He Korowai Trust was founded based on developing Tino rangatiratanga. Through the trust, Houghton helped hundreds of families find homes in Northland. He later developed a housing strategy that merged Māori and mainstream philosophies to house families on Māori land.

== Te Piringatahi o te Maungarongo Marae ==
During the mid and late 1980s, there were talks amongst the Waitākere Māori community about the possibility of the opening of another urban marae in West Auckland following the opening of Hoani Waititi Marae in 1980. Houghton was a main advocate for the idea and spearheaded the approach, eventually leading to the development of Te Piringatahi o Te Maungarongo Marae, which opened on 30 October 1992. According to John Tamihere, Houghton "was instrumental in raising the resources and consent for Te Piringatahi o te Maungarongo Marae in Massey, West Auckland".

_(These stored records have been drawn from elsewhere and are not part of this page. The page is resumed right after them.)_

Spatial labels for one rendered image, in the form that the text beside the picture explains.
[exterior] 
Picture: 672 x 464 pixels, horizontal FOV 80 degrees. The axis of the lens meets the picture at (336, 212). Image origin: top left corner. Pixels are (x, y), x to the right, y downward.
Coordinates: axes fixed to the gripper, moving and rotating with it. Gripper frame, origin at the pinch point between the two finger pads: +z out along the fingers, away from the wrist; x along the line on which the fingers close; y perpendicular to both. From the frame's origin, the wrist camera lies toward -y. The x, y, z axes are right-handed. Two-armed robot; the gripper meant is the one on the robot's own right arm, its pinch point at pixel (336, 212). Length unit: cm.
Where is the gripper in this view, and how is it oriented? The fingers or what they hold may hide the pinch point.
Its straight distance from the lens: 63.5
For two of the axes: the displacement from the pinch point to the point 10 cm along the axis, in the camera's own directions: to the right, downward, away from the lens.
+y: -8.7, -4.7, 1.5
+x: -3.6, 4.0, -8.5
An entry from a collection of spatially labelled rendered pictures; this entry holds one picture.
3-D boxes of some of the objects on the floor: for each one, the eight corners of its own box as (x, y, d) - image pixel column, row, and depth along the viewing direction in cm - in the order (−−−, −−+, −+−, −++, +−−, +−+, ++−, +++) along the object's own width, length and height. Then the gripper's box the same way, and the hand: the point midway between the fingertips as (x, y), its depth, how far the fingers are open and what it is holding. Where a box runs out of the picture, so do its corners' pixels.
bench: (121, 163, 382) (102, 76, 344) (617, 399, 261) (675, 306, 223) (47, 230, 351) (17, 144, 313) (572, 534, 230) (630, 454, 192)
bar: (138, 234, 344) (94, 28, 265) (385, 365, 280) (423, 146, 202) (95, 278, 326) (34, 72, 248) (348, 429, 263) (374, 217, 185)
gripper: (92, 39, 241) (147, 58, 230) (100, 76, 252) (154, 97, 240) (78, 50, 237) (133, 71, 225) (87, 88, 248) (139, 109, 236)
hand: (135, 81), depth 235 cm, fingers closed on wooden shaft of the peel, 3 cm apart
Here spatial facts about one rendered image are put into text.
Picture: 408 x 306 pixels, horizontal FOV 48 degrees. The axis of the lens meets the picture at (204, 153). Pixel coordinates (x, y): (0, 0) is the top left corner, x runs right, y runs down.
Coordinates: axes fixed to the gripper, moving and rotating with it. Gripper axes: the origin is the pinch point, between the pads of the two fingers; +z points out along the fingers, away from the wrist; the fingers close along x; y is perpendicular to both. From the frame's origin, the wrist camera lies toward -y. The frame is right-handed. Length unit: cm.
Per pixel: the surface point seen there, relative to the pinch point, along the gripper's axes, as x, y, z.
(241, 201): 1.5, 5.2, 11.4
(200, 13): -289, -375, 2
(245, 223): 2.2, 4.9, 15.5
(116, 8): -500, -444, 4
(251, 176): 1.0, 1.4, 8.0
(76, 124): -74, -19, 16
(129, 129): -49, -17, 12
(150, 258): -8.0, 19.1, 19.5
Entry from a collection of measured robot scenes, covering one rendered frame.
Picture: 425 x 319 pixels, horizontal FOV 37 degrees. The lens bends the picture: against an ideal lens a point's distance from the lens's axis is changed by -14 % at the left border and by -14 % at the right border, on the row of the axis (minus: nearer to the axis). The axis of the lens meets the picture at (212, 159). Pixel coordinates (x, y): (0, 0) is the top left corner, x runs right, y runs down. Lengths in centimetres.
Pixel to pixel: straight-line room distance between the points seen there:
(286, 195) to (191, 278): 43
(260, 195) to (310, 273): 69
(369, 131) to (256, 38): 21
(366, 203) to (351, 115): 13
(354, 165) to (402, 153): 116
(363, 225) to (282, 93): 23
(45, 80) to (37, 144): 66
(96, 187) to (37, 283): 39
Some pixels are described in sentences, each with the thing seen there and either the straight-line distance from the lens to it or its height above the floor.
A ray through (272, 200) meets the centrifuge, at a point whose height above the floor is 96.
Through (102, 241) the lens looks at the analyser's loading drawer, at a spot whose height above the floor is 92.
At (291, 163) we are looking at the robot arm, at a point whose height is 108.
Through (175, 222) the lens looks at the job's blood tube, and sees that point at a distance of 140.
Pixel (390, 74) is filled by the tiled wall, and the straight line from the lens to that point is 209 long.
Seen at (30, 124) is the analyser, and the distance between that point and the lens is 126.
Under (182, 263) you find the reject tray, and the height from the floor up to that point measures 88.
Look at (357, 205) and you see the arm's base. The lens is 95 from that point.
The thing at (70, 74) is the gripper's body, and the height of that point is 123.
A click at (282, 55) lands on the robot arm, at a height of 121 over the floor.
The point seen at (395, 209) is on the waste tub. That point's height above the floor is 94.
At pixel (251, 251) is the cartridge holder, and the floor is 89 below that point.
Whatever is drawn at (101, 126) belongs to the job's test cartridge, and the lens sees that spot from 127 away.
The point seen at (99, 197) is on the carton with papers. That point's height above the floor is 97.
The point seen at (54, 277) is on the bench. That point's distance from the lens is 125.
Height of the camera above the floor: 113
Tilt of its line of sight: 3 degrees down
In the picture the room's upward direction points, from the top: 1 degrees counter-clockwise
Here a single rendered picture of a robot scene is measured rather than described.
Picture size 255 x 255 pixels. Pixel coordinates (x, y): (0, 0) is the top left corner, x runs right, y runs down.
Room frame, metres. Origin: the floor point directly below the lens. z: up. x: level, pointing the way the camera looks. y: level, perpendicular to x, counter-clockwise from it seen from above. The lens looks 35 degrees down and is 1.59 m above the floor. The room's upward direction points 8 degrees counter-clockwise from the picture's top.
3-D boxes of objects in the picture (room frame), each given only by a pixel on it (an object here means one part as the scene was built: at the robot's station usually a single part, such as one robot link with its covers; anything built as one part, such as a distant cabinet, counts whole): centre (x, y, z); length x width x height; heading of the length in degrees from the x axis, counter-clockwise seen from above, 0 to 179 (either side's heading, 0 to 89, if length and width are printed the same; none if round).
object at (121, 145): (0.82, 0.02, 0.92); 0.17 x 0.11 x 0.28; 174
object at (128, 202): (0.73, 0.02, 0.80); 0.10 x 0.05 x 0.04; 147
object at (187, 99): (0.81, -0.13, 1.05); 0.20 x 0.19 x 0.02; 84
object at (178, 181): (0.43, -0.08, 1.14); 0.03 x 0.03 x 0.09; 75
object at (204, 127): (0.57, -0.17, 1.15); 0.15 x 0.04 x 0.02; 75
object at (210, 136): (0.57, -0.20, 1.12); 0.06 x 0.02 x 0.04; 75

Houghton was one of the three founders of Te Piringatahi Marae; the other two founders being his wife's parents, Ngakuru John Peeni and Toti Celia Peeni (née Shortland), who were both of Ngāti Hine, Te Orewai descent.

== Legacy ==
Composer Robert Wiremu wrote Te Kai a Te Rangatira which set to music speeches by several Māori leaders including Houghton.' Written for baritone and chamber ensemble it was commissioned for the IO Festival Kaitaia.